The Atlanta Journal-Constitution

Snakes of all kinds fill ‘Squeeze Me’

- By Colette Bancroft

Pink pearls, pythons and a philanderi­ng president add up to a rather unusual Palm Beach social season in Carl Hiaasen’s riotously funny new novel, “Squeeze Me.”

It opens on a January night at a charity gala in Palm Beach. One attendee wanders off into the grounds. By the time her tipsy friends realize she’s missing, all that’s found on the bank of the koi pond is her beaded clutch, “her martini glass and a broken rose-colored tab of Ecstasy.”

The missing woman is Kiki Pew Fitzsimmon­s, hugely rich at age 72. Police drag the koi pond and review surveillan­ce videos, but Kiki Pew and her striking necklace of rare pink pearls seem to have vanished without a trace.

A few days later, a young woman named Angie Armstrong is summoned to the club. She runs a one-person “critterrem­oval company, Discreet Captures.” The very nervous manager wants her to pull one of the largest Burmese pythons she’s ever seen out of a tree. This one is “deep into a post-meal stupor” and has an unusually large lump in its midsection.

This specimen’s food coma makes it fairly easy for Angie to decapitate it and carry it off to her storage freezer to await a biologist’s dissection. She hasn’t heard about Kiki Pew’s disappeara­nce, so she’s untroubled by the lump in the snake — until someone breaks in and steals the frosty reptile.

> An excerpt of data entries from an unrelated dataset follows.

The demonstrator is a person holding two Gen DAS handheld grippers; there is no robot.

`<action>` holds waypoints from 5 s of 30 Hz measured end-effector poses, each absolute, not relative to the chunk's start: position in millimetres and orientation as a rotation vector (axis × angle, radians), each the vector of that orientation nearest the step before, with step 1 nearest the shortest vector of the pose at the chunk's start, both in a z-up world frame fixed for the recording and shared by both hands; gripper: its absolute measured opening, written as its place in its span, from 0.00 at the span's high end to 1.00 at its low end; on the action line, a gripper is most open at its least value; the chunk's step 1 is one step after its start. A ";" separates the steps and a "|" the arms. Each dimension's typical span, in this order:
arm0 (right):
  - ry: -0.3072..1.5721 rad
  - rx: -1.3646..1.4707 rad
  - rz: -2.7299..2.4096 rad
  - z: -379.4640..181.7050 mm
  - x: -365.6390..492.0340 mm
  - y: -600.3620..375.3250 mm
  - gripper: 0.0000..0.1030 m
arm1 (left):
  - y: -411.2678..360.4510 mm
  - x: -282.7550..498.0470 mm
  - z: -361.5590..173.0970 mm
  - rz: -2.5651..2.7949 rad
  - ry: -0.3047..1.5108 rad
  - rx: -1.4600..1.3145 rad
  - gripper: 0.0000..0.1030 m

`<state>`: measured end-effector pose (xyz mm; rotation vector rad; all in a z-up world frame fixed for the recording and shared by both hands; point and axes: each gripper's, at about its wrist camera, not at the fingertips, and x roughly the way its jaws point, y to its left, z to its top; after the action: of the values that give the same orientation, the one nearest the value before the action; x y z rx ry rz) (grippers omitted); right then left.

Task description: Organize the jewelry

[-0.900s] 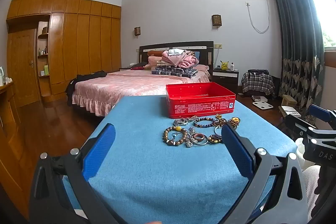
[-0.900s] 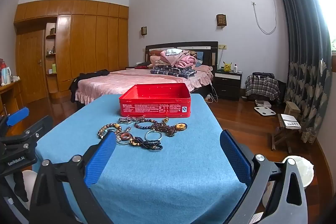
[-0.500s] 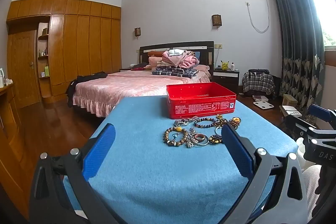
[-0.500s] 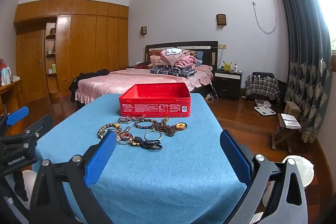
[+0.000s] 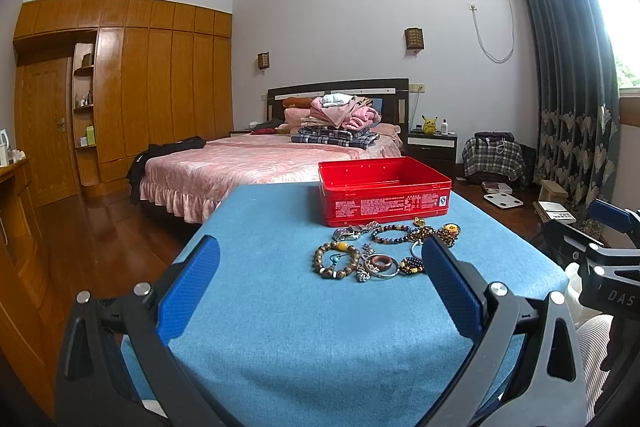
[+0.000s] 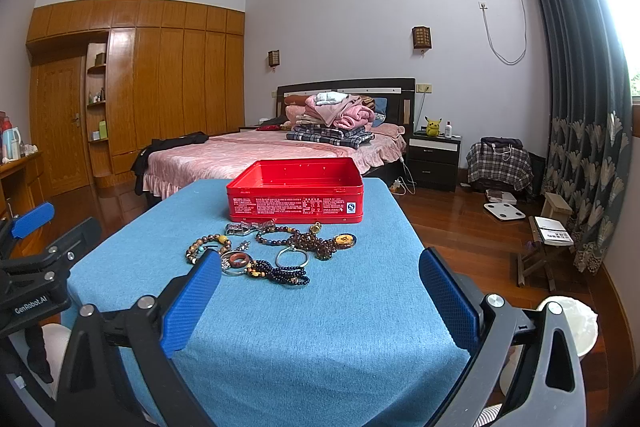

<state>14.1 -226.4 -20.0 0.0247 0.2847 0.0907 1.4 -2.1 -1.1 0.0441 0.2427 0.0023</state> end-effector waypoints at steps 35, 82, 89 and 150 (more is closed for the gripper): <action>0.286 0.026 0.091 -19.9 13.9 -227.7 0.06 | 2.8 0.4 -0.9 0.003 0.243 0.042 0.05; 0.360 0.006 0.113 -41.0 48.4 -226.8 0.06 | 4.0 35.9 -11.9 0.010 0.331 0.028 0.05; 0.405 0.003 0.152 -49.5 80.9 -225.1 0.06 | 10.5 72.0 -27.4 -0.015 0.421 -0.009 0.05; 0.787 0.177 0.331 -90.8 155.5 -224.2 0.60 | 26.8 150.0 -68.8 -0.066 0.787 -0.121 0.61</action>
<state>155.5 -224.2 -90.8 0.1769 0.7871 0.3311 150.0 26.8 -68.8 -0.1209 0.7869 -0.0655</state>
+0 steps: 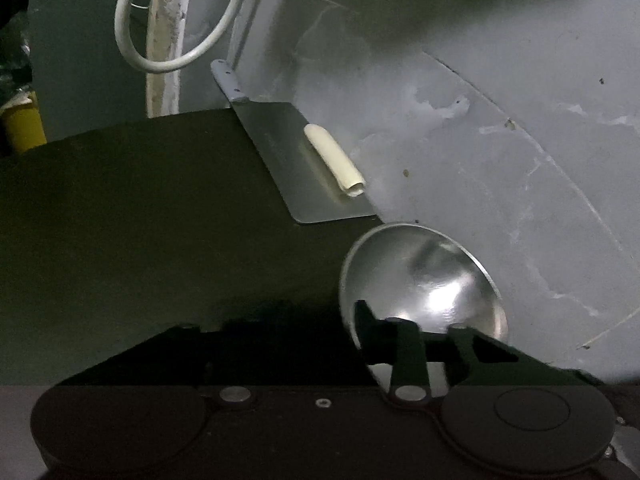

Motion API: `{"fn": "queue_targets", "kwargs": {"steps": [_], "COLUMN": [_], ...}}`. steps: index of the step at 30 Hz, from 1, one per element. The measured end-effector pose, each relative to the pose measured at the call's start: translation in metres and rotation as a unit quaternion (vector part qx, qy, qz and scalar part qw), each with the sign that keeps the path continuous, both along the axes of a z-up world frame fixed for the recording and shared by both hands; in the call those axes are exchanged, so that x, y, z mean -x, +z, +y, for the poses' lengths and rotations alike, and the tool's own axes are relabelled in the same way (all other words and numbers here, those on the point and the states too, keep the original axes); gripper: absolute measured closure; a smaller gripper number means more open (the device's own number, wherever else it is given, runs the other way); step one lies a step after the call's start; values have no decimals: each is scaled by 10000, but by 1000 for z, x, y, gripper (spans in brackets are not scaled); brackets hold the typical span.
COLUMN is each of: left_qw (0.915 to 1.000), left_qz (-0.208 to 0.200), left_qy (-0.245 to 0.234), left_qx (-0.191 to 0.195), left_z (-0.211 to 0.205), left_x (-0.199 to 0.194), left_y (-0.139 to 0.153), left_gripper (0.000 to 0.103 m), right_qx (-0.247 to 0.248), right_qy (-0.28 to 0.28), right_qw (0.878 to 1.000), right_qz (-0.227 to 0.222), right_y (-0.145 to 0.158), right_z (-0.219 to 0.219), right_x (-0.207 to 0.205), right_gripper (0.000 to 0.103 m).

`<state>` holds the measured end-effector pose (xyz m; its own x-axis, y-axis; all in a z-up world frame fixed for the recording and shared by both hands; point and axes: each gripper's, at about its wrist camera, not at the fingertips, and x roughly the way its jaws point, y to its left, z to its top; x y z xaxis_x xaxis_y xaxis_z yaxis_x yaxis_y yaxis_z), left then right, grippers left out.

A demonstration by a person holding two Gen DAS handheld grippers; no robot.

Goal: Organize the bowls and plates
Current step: 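Lift the steel bowl with both grippers and carry it toward the plate stack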

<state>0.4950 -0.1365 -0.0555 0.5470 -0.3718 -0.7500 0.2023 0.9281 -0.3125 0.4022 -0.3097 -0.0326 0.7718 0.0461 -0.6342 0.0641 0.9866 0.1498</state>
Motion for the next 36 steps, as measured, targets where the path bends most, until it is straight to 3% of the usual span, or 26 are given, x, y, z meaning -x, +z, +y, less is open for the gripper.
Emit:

Soon Kiki Pew’s body — having been removed from the python — is found, and one of those pink pearls leads to Diego Beltrán, an innocent undocument­ed immigrant, being blamed for her death.

The case becomes particular­ly high profile because Kiki Pew is a founding member of a group of wealthy widows who are ardent fans of the president of the United States and members of his private club in Palm Beach.

Although it’s clear who they are, Hiaasen refers to the POTUS and FLOTUS only by their Secret Service code names. His is Mastodon, which he loves because it sounds tough.

Her code name is Mockingbir­d, and she is in her own way as formidable a woman as Angie, though not nearly as likable as the wildlife wrangler. The two are the book’s main characters whose separate stories will collide.

All this leads to a raucous finale at the Commander’s Ball, a disfigurin­g tanning bed accident, just a touch of LSD and, of course, pythons. Lots and lots of pythons.